What changed? In short, anything that had to do with the oplog.
We had three big reasons for changing replication:
Let’s discuss each of these.
We considered two big things when thinking about transactions.
First, we knew we wanted to support multi-document transactions, and for good reasons. That meant if we have a batched insertion, we only want to write the inserts to the oplog if the transaction commits. I’ll elaborate on this more in a future post, but doing this with MongoDB’s existing replication protocol would be inefficient. Because MongoDB does not have these transactional semantics, document operations are written individually to the oplog. With a TokuMX batched operation, we found it more efficient to write one batched entry to the oplog as opposed to individual entries. So this design change was one motivation.
Second, with MongoDB transactional semantics, they depend on having idempotent oplog operations, meaning all oplog entries can be applied multiple times without changing the result of the document. I think, although I have no proof and would love to be corrected if wrong, a big reason is because without MVCC snapshot transactions, it was the best way to run an initial sync. The initial sync would take note of the oplog position when it began, data would be copied from various points in time to the secondary, and then the oplog was played forward from the recorded time to bring the machine to a known position in the oplog.

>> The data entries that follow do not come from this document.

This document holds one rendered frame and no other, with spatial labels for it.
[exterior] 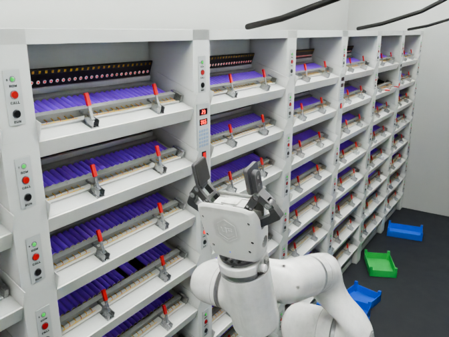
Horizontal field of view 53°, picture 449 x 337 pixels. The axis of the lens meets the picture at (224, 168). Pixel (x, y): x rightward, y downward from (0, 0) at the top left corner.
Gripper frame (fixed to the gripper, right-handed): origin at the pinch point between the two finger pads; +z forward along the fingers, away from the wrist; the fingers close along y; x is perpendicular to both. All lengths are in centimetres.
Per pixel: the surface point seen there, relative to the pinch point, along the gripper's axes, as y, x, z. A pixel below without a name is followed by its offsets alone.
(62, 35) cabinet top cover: 57, 25, 17
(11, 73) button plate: 58, 9, 13
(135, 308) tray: 63, 22, -70
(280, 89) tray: 56, 131, -34
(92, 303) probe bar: 69, 12, -61
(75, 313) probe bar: 69, 6, -59
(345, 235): 64, 216, -176
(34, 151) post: 59, 8, -6
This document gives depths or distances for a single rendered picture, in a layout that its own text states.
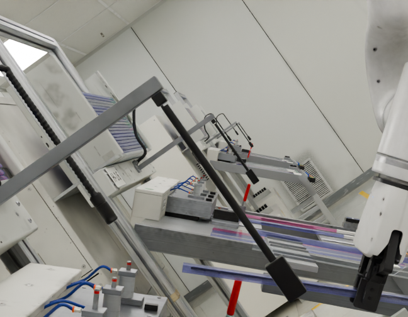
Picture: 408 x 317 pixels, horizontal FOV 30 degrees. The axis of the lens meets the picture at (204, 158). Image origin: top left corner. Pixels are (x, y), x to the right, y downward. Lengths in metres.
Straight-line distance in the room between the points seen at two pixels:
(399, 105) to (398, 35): 0.10
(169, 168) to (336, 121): 3.47
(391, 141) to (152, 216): 1.18
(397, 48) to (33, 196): 1.15
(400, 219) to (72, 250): 1.13
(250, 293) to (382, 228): 4.59
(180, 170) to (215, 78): 3.21
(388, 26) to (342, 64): 7.58
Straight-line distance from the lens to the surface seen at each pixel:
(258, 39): 8.56
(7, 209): 1.14
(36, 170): 0.79
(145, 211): 2.09
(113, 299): 0.94
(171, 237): 1.90
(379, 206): 1.00
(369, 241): 1.00
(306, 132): 8.53
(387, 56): 1.09
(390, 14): 1.00
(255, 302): 5.57
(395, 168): 1.00
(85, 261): 1.95
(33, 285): 1.03
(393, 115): 1.02
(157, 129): 5.46
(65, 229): 1.95
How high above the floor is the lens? 1.25
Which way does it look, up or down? level
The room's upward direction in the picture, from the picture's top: 35 degrees counter-clockwise
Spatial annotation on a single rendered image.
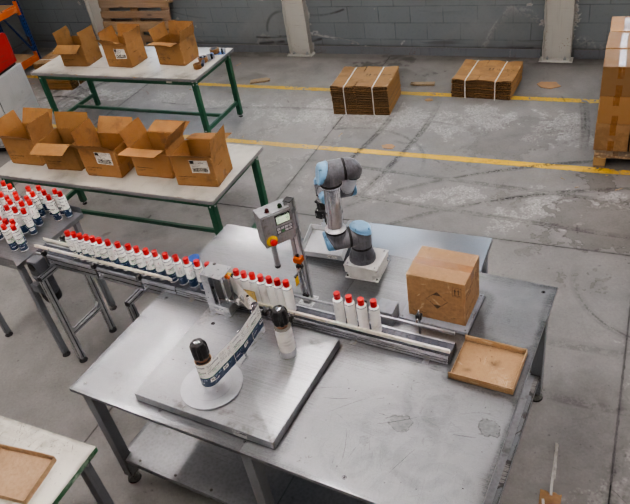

Idempotency is relied upon to ensure that copying collections from various points in time was ok.
We did not want to rely on idempotency to ensure TokuMX replication was correct. We felt requiring idempotency on all oplog entries, now and future, would hinder our ability to innovate. Given our multi-statement, MVCC transactions, we didn’t need idempotency. We use a single transaction to initially copy data for an initial sync, and then play the oplog forward. There are some subtleties to our algorithm which I will delve into in a future post.
So, our desire to remove the idempotency requirement and support multi-document transactions were strong motivations.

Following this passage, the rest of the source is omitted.